Le réseau d’assainissement en Guadeloupe serait, selon la Chambre régionale des comptes (CRC), dans un état de défaillance préoccupant. Dans un rapport consacré à la compétence « assainissement » du Syndicat mixte de gestion de l’eau et de l’assainissement de la Guadeloupe (SMGEAG) depuis 2021, la juridiction financière décrit un service insuffisamment structuré, avec des conséquences potentielles sur la santé publique, la qualité des eaux de baignade et les écosystèmes littoraux.
Un réseau mal connu, une maintenance insuffisante
Pour résumer les observations de la CRC relayées par Guadeloupe la 1ère, le SMGEAG est critiqué sur plusieurs points : il ne connaîtrait pas précisément l’architecture de son réseau, n’en assurerait pas l’entretien de manière préventive, et n’y consacrerait pas un budget à la hauteur des besoins. Le rapport évoque une logique d’interventions déclenchées surtout « lorsqu’il y a une casse », sans maintenance planifiée, faute notamment d’atelier central dédié et même de stock de pièces.
Cette situation rend difficile tout pilotage : sans cartographie fiable, sans datation et sans diagnostic partagé, il est compliqué de hiérarchiser les urgences, d’anticiper les ruptures, et de réduire les fuites et débordements qui se traduisent ensuite par des rejets dans le milieu naturel.
Une couverture faible de l’assainissement collectif
Le rapport rappelle aussi une réalité structurelle : l’assainissement collectif ne concernerait que 41 % des abonnés au réseau d’eau potable, contre 85 % au niveau national.
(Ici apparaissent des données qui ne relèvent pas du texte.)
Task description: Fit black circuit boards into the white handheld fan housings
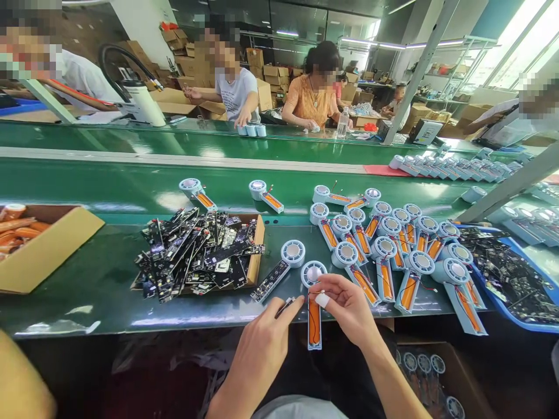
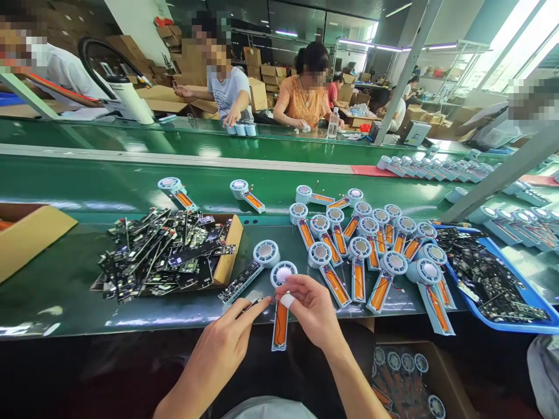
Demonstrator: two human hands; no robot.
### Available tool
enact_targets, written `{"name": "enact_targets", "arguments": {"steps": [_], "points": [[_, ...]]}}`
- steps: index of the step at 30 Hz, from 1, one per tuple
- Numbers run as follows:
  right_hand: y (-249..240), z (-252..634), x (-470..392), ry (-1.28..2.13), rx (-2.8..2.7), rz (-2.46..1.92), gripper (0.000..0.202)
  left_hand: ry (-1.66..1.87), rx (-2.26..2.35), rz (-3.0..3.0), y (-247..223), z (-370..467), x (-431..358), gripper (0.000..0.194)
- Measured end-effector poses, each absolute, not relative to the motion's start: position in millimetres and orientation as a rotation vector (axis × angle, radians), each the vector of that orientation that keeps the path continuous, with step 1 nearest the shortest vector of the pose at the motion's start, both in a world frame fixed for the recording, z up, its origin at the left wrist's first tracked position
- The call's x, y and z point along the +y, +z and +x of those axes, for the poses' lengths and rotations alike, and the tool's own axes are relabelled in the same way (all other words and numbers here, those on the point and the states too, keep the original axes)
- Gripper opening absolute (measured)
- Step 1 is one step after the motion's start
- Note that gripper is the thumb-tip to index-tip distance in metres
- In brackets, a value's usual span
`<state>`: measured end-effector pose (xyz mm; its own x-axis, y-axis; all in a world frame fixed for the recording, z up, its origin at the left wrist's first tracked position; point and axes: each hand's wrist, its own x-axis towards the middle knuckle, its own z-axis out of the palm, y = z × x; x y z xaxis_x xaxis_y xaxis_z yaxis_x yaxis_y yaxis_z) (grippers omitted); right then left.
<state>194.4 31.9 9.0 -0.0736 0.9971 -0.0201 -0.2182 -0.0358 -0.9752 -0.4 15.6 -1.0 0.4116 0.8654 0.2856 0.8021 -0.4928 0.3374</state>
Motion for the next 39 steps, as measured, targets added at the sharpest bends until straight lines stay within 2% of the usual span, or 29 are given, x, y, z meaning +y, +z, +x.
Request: {"name": "enact_targets", "arguments": {"steps": [3,9,14,17,21,29,31,34,39], "points": [[9.1,189.9,30.6,1.375,-1.028,-1.06,0.026,0.665,1.462,2.501,-1.7,0.7,16.8,0.056],[13.3,184.1,30.7,1.347,-1.128,-1.112,0.026,0.669,1.47,2.537,1.5,1.6,21.0,0.06],[17.8,185.3,33.0,1.241,-1.259,-1.225,0.024,0.943,1.399,2.252,2.5,4.8,22.4,0.049],[23.7,184.6,32.6,0.955,-1.534,-1.336,0.015,1.034,1.463,2.039,1.6,8.4,21.6,0.038],[30.6,182.3,30.4,0.506,-1.887,-1.341,0.023,1.083,1.464,2.002,1.9,12.4,19.8,0.023],[36.5,170.0,17.8,-0.034,-2.218,-1.483,0.022,1.263,1.429,2.443,-9.6,22.5,6.9,0.036],[36.2,170.2,17.6,0.021,-2.187,-1.504,0.02,1.27,1.444,2.493,-11.4,23.0,5.1,0.04],[36.5,179.3,23.2,0.332,-2.099,-1.438,0.018,1.278,1.355,2.428,-6.9,19.4,9.5,0.039],[38.1,198.2,33.7,0.674,-2.031,-1.21,0.027,1.154,1.133,2.318,12.1,6.8,24.3,0.038]]}}
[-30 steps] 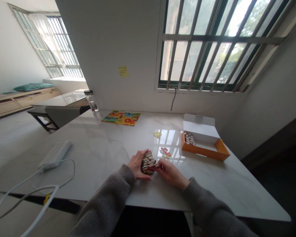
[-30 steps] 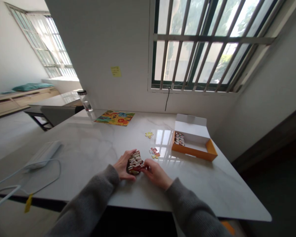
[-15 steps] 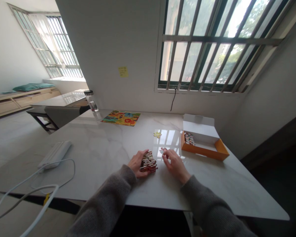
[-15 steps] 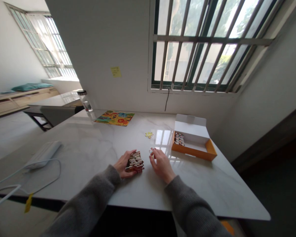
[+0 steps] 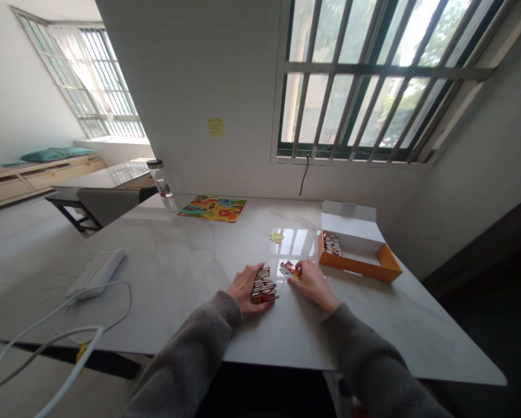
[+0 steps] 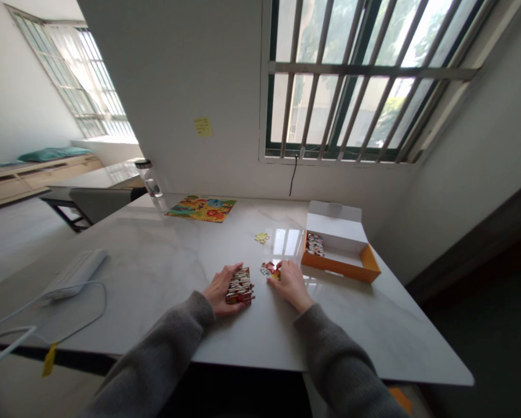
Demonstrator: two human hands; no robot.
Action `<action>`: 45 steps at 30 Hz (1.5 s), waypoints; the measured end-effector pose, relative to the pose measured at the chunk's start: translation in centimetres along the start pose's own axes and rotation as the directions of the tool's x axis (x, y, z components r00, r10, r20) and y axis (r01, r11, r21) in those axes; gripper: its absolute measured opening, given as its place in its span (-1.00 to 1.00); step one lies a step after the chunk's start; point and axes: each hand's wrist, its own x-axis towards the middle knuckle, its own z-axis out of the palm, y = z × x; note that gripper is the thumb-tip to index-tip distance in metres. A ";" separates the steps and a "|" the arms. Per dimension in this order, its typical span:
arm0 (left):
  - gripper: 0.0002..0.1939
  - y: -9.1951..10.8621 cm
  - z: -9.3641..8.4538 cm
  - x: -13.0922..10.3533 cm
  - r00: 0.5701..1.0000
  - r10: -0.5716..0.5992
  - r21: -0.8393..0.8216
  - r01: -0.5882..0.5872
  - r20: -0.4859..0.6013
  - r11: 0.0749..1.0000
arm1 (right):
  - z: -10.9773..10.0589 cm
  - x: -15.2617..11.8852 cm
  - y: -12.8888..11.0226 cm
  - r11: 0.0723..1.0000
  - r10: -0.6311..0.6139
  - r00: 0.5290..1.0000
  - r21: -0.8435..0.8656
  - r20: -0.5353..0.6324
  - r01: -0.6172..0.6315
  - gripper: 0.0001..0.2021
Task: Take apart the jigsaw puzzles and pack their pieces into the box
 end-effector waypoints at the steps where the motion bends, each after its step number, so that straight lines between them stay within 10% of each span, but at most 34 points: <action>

Autrement dit, une part importante de la population n’est pas raccordée à un réseau collectif de collecte et de traitement, ce qui pèse sur l’organisation du service, la continuité de traitement, et la maîtrise des rejets.
Stations d’épuration : non-conformités et arrêts
La CRC décrit un parc de stations d’épuration en difficulté. Parmi les 17 grandes stations de l’archipel, 9 ne seraient pas conformes. Et du côté des 33 petites stations, aucune ne serait conforme, tandis que la moitié serait à l’arrêt. Dans ces conditions, le traitement des eaux usées ne peut pas être assuré de manière régulière et conforme, ce qui accroît la pression sur les milieux.
Un réseau vieillissant
Le rapport estime que 82 % du réseau aurait plus de 40 ans. La CRC souligne également que l’opérateur ne connaîtrait pas précisément l’architecture du réseau et serait même incapable de le dater. Pour un service d’assainissement, l’âge du réseau, combiné à l’absence de maintenance préventive et à l’insuffisance d’informations techniques, augmente le risque de fuites, de débordements et de rejets non maîtrisés.
Le cas de Capesterre-Belle-Eau
Même lorsque les infrastructures sont récentes, le rapport relève des dysfonctionnements. La station d’épuration de Capesterre-Belle-Eau est citée comme un exemple emblématique : construite en 2013 pour 10 millions d’euros, elle n’aurait jamais fonctionné et serait aujourd’hui à l’abandon. Les eaux usées seraient déversées directement dans la mer, parfois via des eaux douces de rivières.
Des impacts sanitaires et environnementaux
Selon le rapport, seul un tiers des eaux usées produites localement serait traité. La CRC met en avant plusieurs conséquences. D’une part, une atteinte à la biodiversité, notamment aux récifs coralliens. D’autre part, une dégradation continue de la qualité des eaux de baignade, avec des interdictions en hausse et des situations de pollution durable signalées par l’Agence régionale de santé (ARS). Enfin, un risque sanitaire : les eaux usées contiennent des micro-organismes pathogènes, associés à des maladies transmises par les matières fécales.
Guadeloupe la 1ère souligne, en reprenant les constats du rapport, que la crise de l’assainissement est moins « visible » que celle de l’eau potable, dont les effets se ressentent immédiatement. Mais les alertes sanitaires et les indicateurs de qualité des eaux montrent que le sujet, lui, progresse en arrière-plan, au point d’être décrit par la CRC comme une « bombe à retardement ».
Un investissement revu à la baisse
Le rapport note aussi que le plan pluriannuel d’investissement (PPI 2023-2027), financé par les partenaires du SMGEAG, aurait été réduit en raison d’une priorisation de l’eau potable : il serait passé de 180 à 34 millions d’euros.
Que va changer ce rapport ?
Un rapport de la CRC n’est pas une décision, mais il met la pression sur la gouvernance du service. Il pose notamment la nécessité de mieux connaître le réseau, de structurer la maintenance, de remettre en conformité les stations prioritaires, et de stabiliser les moyens sur plusieurs années. Dans un territoire littoral, l’assainissement ne relève pas seulement de la technique : il conditionne aussi la santé publique, l’économie (tourisme, pêche) et la confiance dans les services.